Galerie van der Mieden, Dansaertstraat 196, Brussel
Steve Van den Bosch
A few weeks ago, two things occurred in what seemed to be a minute. I just drove out from a parking spot when in front of me at a small crossroads two cars, identical in brand, colour and type and moving at approximately the same speed, nearly crashed into each other in a perfect angle, missing each other by a hair’s breadth. While driving on I couldn’t help but feel that we all just escaped an immeasurable catastrophe. As if everything would have eclipsed into nothingness if they did crash. Slightly confused I drove on, until I had to stop at a traffic light. Crossing the street were two very old men, perfect twins, wearing precisely the same unmatching jacket and trousers and having the same thin greyish skin that drew identical shadows on their bony faces. Even their hair, or what was left of it, was meticulously combed the same way. When they slowly walked by my car they were leisurely looking around in an odd kind of way, giving the impression that they were looking around for each other, not for themselves. They did this in such a way as if whatever one was observing was fluently transmitted to the other and vice versa; as if one of them was permanently absent and being represented by the other. The question was: which one and when?
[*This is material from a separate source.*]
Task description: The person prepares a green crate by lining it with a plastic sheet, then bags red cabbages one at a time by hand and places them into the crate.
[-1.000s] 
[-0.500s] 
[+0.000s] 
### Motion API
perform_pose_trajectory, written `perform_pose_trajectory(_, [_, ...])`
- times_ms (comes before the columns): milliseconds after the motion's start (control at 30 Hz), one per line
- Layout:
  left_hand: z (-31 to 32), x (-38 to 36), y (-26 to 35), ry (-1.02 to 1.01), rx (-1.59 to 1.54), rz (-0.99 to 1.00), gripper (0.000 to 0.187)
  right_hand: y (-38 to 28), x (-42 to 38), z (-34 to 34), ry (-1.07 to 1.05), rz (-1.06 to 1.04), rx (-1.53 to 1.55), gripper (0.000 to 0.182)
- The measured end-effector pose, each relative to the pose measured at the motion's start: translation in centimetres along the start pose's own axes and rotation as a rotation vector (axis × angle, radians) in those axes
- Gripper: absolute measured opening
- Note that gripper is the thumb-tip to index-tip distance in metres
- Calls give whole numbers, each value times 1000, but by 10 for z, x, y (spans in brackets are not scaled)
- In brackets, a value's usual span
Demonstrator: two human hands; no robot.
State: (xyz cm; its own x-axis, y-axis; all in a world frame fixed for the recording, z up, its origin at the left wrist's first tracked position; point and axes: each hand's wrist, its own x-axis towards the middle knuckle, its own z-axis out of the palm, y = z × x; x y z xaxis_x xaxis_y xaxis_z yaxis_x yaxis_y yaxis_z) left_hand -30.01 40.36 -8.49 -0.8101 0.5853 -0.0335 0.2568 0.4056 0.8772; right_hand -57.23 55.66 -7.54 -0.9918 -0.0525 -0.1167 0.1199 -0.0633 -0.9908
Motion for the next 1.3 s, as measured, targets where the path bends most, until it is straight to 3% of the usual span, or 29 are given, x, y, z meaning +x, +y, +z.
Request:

A neon replacing and referring to another, hypothetical neon that would represent the volume of the space it’s exhibited in and therefore reducing that same volume turns the room into a speculative space. From the back comes an isolated sentence, I know but when you ask me, I don’t. It reads like a banal, absentminded answer to a number of possible –usually trivial- questions or as a more lucid, philosophical reply, to the question of time for example (by Augustine in his Confessions). Being interested in both and attempting to transform the sentence into its content, or lack of it, the sentence was stretched to match the gallery’s opening hours. There’s continuous irregular static and the silent intervals between words, sometimes lasting an hour, depending when you come in and how long you stay. On the back of a wall, or the front, depending where you cross it, is an absent work.
Each work seems to annul itself, shifting away from any useful goal to the extent that they derail into a pointless autonomy. This is where I was hoping to find them from the outset, the point where I lose them, where they end up temporarily posing as fixtures in real estate -like abandoned counters, sinks, false ceilings or other, more indefinable things- both disturbing and confirming the view on the space that holds them, pointing outwards to whatever it is that holds the space that holds them. Products partially detached from their source, becoming new sources for other products and places. How could I turn this place into a nowhere for a while? In retrospect this question was there all along, but hiding.